Abstract

In the years after 1945, German Protestant church leaders and lay intellectuals emerged as ubiquitous critics of the war crimes trials conducted by the Allied occupation governments. Marshaling the financial resources and international connections of the newly formed Protestant Church in Germany, a network of church administrators, theologians, and jurists petitioned occupation authorities for the release of hundreds of convicted Nazi perpetrators. While a generation of critical scholarship has linked the campaign against war crimes trials to the persistence of Protestant nationalism in Allied-occupied Germany, this article argues that the campaign also marked an inflection point in postwar German politics.

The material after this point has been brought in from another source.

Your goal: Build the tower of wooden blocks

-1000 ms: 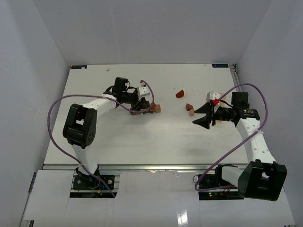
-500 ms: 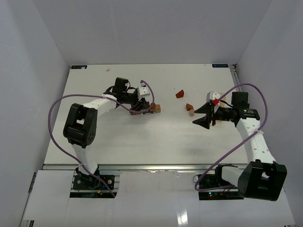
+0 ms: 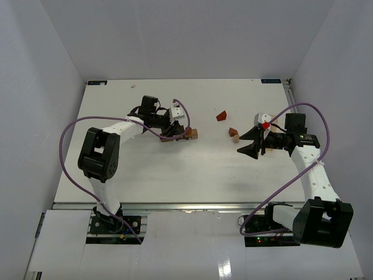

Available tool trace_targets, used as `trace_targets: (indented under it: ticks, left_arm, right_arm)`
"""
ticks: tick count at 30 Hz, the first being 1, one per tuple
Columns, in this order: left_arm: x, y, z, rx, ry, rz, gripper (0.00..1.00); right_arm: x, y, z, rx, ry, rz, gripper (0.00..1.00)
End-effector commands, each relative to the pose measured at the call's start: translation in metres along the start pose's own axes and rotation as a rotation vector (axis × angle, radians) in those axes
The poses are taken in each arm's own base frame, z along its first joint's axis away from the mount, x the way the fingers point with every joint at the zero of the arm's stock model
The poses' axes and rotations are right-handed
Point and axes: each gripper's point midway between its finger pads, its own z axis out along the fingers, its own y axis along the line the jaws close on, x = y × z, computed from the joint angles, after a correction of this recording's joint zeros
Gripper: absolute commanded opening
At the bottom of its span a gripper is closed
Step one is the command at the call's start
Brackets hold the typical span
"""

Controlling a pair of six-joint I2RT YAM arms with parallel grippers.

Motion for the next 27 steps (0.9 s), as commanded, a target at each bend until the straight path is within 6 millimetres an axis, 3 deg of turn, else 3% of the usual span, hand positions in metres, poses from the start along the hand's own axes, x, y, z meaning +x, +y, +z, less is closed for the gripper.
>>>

Protestant church leaders and jurists not only echoed popular attacks on Allied “victors’ justice” but also developed a novel language of human rights that would shape their later interventions in West German politics. Rejecting the dominant contemporary discourses of human rights, rooted in Catholic natural law or American exceptionalism, Protestant trial opponents recentered human rights around a theology of human fallibility in order to criticize the alleged excesses of political justice. Yet even as they promoted tendentious accounts of the Nazi past, Protestant leaders contributed to institutionalizing human rights in West German politics. By the 1950s, veterans of the postwar amnesty campaigns would defend the rights of conscientious objectors and recognition of Germany’s territorial losses. The Protestant campaign against war crimes trials demonstrates how human rights gained power in postwar Germany as a political language that bridged nationalist and internationalist commitments, with ambiguous consequences for the consolidation of democracy.